_WHAT IS EXPECTED_
Verbatim output required. Print the data in full.
====================
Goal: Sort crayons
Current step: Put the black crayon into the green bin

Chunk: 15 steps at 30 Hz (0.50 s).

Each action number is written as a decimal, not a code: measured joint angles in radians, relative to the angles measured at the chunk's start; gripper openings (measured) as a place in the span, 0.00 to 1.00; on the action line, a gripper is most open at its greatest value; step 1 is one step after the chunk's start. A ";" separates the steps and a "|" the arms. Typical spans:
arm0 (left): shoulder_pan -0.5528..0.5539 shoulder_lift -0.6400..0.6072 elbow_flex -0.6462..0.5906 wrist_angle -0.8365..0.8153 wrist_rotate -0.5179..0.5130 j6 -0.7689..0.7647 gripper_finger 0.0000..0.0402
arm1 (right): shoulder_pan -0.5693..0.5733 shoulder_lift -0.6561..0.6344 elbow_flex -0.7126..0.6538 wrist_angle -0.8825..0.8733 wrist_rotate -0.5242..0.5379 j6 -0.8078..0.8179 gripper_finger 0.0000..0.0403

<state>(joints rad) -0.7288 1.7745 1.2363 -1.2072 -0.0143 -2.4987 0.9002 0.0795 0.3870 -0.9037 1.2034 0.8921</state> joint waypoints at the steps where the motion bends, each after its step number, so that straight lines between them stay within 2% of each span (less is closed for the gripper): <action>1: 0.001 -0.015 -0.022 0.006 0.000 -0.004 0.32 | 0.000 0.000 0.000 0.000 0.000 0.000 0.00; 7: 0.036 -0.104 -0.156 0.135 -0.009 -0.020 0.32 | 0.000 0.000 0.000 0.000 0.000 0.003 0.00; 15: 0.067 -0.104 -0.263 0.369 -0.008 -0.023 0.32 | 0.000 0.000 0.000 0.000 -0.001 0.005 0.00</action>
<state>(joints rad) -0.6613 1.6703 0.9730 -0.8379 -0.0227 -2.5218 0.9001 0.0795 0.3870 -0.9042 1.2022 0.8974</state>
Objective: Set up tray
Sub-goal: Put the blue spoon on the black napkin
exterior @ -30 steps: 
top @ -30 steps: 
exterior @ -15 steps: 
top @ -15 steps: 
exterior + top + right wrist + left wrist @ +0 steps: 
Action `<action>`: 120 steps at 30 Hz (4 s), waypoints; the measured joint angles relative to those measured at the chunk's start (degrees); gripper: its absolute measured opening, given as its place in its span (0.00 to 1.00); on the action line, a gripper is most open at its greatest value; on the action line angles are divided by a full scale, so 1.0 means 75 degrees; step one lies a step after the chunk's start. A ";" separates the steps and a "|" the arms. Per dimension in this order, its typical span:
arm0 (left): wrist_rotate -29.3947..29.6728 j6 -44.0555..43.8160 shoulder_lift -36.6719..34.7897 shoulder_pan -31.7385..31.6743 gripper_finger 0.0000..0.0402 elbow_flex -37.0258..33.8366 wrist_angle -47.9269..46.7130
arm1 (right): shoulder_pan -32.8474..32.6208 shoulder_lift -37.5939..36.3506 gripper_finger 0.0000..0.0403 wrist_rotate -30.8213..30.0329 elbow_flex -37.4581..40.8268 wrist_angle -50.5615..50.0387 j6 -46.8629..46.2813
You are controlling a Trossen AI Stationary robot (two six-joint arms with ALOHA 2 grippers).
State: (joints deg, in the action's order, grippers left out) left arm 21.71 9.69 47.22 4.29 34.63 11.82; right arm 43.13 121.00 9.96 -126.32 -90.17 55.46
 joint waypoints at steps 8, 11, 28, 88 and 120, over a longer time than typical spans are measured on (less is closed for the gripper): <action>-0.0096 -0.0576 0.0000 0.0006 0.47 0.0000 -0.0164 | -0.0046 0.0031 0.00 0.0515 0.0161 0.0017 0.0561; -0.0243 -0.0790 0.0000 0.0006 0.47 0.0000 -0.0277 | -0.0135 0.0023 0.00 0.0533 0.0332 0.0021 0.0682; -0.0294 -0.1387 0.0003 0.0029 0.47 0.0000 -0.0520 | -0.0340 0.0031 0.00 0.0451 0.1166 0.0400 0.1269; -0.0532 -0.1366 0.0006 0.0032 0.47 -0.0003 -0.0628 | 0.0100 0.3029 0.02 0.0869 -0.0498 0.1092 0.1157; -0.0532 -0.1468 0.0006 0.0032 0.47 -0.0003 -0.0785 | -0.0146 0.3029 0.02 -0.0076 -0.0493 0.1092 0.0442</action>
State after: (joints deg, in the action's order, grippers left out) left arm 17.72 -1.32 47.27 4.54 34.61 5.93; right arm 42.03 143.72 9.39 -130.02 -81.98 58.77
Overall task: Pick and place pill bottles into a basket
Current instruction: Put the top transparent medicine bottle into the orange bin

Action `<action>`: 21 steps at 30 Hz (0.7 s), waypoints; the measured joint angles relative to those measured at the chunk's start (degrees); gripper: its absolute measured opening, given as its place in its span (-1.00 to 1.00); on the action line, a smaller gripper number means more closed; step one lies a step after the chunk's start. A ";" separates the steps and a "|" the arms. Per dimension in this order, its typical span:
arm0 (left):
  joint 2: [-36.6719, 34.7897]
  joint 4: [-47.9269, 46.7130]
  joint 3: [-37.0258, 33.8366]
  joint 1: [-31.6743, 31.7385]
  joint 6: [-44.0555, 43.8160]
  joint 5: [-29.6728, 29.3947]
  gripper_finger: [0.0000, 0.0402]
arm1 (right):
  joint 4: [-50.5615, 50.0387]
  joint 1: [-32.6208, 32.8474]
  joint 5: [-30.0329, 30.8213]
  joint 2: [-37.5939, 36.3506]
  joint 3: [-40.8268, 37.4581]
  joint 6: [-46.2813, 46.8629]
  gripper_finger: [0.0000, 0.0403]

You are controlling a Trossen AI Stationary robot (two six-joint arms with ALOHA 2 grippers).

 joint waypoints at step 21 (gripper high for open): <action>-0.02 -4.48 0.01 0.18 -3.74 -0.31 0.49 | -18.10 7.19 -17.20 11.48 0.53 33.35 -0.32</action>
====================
_PROBLEM SOLUTION_
Goal: Sort crayons
Current step: Put the black crayon into the green bin

Chunk: 15 steps at 30 Hz (0.50 s).

Each action number is written as a decimal, not a code: measured joint angles in radians, relative to the angles measured at the chunk's start; gripper openings (measured) as a place in the span, 0.00 to 1.00; on the action line, a gripper is most open at its greatest value; step 1 is one step after the chunk's start. A ";" separates the steps and a "|" the arms. Typical spans:
arm0 (left): shoulder_pan -0.5528..0.5539 shoulder_lift -0.6400..0.6072 elbow_flex -0.6462..0.5906 wrist_angle -0.8365..0.8153 wrist_rotate -0.5179..0.5130 j6 -0.7689..0.7647 gripper_finger 0.0000..0.0402
arm1 (right): shoulder_pan -0.5693..0.5733 shoulder_lift -0.6561..0.6344 elbow_flex -0.7126..0.6538 wrist_angle -0.8825..0.8733 wrist_rotate -0.5242..0.5379 j6 -0.8078..0.8179 gripper_finger 0.0000..0.0403

<state>(joints rad) -0.7288 1.7745 1.2363 -1.2072 -0.0143 -2.4987 0.9002 0.0795 0.3870 -0.9037 1.2034 0.8921</state> joint waypoints at the steps where the motion bends, each after its step number, so that straight lines between them stay within 2% of each span (less is closed for the gripper): <action>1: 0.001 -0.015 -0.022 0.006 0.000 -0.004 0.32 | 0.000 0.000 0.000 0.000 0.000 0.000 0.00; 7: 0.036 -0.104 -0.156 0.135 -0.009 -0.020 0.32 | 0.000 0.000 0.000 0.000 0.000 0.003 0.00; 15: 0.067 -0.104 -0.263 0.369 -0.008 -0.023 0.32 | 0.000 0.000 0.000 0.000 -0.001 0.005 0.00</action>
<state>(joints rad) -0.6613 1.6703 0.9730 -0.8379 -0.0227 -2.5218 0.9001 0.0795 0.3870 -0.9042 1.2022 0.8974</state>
Objective: Set up tray
Sub-goal: Put the blue spoon on the black napkin
exterior @ -30 steps: 
top @ -30 steps: 
exterior @ -15 steps: 
top @ -15 steps: 
exterior + top + right wrist + left wrist @ +0 steps: 
Action `<action>`: 120 steps at 30 Hz (4 s), waypoints; the measured joint angles relative to those measured at the chunk's start (degrees); gripper: its absolute measured opening, given as its place in its span (0.00 to 1.00); on the action line, a gripper is most open at its greatest value; on the action line angles are divided by a full scale, so 1.0 means 75 degrees; step one lies a step after the chunk's start. A ";" separates the steps and a "|" the arms. Per dimension in this order, its typical span:
arm0 (left): wrist_rotate -29.3947..29.6728 j6 -44.0555..43.8160 shoulder_lift -36.6719..34.7897 shoulder_pan -31.7385..31.6743 gripper_finger 0.0000..0.0402 elbow_flex -37.0258..33.8366 wrist_angle -47.9269..46.7130
arm1 (right): shoulder_pan -32.8474..32.6208 shoulder_lift -37.5939..36.3506 gripper_finger 0.0000..0.0403 wrist_rotate -30.8213..30.0329 elbow_flex -37.4581..40.8268 wrist_angle -50.5615..50.0387 j6 -46.8629..46.2813
You are controlling a Trossen AI Stationary robot (two six-joint arms with ALOHA 2 grippers).
State: (joints deg, in the action's order, grippers left out) left arm 21.71 9.69 47.22 4.29 34.63 11.82; right arm 43.13 121.00 9.96 -126.32 -90.17 55.46
 joint waypoints at steps 8, 11, 28, 88 and 120, over a longer time than typical spans are measured on (less is closed for the gripper): <action>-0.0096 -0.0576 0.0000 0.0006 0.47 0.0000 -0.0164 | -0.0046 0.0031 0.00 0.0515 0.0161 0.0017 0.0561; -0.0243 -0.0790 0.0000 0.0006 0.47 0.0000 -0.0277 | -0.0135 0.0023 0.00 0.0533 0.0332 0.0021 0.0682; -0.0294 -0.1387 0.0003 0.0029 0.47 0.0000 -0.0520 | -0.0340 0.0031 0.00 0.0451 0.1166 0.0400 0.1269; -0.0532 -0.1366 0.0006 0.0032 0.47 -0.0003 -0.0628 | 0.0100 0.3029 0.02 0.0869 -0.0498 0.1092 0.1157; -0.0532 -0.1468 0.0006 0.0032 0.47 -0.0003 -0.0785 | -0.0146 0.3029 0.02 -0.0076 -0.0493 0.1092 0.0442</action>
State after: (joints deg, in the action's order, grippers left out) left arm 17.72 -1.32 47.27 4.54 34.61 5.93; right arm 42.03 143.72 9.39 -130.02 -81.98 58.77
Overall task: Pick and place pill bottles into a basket
Current instruction: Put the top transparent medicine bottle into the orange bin

Action `<action>`: 21 steps at 30 Hz (0.7 s), waypoints; the measured joint angles relative to those measured at the chunk's start (degrees); gripper: its absolute measured opening, given as its place in its span (-1.00 to 1.00); on the action line, a smaller gripper number means more closed; step one lies a step after the chunk's start. A ";" separates the steps and a "|" the arms. Per dimension in this order, its typical span:
arm0 (left):
  joint 2: [-36.6719, 34.7897]
  joint 4: [-47.9269, 46.7130]
  joint 3: [-37.0258, 33.8366]
  joint 1: [-31.6743, 31.7385]
  joint 6: [-44.0555, 43.8160]
  joint 5: [-29.6728, 29.3947]
  gripper_finger: [0.0000, 0.0402]
arm1 (right):
  joint 4: [-50.5615, 50.0387]
  joint 1: [-32.6208, 32.8474]
  joint 5: [-30.0329, 30.8213]
  joint 2: [-37.5939, 36.3506]
  joint 3: [-40.8268, 37.4581]
  joint 6: [-46.2813, 46.8629]
  gripper_finger: [0.0000, 0.0403]

You are controlling a Trossen AI Stationary robot (two six-joint arms with ALOHA 2 grippers).

 joint waypoints at step 21 (gripper high for open): <action>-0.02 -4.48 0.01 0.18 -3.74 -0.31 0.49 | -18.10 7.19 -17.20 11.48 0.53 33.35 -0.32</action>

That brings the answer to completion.